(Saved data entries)
* * * * * * *

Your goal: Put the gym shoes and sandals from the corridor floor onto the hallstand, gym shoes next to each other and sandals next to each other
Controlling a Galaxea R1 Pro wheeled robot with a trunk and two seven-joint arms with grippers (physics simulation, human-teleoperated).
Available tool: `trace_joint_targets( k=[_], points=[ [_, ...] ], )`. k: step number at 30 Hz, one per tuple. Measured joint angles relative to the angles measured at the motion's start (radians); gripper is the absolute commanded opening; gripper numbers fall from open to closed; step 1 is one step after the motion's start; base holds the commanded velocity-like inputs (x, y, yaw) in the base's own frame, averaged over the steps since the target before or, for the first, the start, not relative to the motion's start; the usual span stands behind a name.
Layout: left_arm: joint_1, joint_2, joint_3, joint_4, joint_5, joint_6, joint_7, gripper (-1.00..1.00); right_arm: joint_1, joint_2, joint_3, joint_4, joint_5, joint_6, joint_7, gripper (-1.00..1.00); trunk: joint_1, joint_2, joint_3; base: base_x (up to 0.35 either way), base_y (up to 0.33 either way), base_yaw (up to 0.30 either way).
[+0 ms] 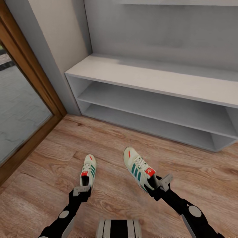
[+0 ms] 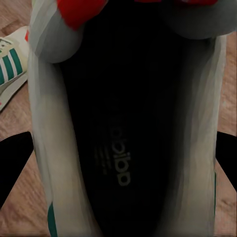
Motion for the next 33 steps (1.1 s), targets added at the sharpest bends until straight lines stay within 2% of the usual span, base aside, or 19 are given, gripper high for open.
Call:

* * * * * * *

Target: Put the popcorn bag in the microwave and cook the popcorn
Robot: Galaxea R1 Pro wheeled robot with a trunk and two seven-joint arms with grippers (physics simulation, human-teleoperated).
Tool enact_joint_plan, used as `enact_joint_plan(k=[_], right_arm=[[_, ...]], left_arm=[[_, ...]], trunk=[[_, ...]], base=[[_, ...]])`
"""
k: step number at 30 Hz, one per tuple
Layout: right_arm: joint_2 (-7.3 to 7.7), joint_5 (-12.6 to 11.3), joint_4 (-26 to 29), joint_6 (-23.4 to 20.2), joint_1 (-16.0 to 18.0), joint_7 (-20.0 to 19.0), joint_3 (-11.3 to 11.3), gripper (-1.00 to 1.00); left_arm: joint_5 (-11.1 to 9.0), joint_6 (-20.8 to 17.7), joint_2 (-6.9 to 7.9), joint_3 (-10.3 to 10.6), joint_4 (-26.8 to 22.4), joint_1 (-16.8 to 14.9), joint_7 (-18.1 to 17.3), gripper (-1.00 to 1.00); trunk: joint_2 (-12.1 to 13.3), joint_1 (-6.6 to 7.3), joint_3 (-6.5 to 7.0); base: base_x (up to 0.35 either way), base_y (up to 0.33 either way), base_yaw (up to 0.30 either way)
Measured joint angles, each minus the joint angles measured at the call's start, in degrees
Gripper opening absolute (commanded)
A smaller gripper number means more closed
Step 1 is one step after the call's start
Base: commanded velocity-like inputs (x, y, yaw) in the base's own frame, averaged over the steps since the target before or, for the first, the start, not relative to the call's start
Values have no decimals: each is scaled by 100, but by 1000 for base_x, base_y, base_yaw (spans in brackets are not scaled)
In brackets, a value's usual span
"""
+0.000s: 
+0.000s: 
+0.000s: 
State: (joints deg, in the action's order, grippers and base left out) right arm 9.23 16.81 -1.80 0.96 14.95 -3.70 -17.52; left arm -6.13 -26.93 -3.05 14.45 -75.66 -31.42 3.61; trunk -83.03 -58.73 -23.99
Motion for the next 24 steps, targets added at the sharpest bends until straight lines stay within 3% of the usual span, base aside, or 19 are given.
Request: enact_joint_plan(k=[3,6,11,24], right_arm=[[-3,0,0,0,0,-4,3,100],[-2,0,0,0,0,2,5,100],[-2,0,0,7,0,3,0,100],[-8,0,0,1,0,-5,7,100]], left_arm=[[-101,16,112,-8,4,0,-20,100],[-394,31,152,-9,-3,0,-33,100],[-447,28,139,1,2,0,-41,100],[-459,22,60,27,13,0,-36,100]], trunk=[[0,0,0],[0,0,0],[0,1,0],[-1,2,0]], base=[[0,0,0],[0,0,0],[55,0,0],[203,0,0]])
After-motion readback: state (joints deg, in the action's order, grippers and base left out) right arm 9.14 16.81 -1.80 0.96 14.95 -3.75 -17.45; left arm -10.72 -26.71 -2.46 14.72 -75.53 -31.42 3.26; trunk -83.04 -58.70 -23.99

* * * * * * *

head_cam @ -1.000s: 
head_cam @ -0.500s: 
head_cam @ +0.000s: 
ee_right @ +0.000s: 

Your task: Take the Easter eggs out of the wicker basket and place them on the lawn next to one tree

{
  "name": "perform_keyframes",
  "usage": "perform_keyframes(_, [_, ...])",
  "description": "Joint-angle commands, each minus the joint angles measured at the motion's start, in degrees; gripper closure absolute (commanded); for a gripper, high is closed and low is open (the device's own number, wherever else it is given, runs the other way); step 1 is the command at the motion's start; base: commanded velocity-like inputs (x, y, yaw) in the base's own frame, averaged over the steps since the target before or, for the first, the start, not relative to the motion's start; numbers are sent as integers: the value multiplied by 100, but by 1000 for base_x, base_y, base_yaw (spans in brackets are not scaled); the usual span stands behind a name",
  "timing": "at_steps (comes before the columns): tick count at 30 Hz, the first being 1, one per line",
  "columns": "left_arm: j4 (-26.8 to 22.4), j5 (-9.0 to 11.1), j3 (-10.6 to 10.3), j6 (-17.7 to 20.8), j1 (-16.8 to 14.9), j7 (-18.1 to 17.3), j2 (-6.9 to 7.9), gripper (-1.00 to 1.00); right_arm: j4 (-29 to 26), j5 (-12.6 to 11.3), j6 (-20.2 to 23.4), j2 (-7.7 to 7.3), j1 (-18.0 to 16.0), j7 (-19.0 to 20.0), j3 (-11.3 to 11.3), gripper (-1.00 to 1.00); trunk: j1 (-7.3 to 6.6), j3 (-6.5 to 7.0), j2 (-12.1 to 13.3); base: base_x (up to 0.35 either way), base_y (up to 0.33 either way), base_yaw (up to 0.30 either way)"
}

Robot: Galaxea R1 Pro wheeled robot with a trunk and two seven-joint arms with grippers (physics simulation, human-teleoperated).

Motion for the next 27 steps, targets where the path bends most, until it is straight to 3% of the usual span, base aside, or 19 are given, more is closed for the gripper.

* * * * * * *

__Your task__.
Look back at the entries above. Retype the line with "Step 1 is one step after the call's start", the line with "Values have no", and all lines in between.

__The answer__.
Step 1 is one step after the call's start
Base: commanded velocity-like inputs (x, y, yaw) in the base's own frame, averaged over the steps since the target before or, for the first, the start, not relative to the call's start
Values have no decimals: each is scaled by 100, but by 1000 for base_x, base_y, base_yaw (spans in brackets are not scaled)

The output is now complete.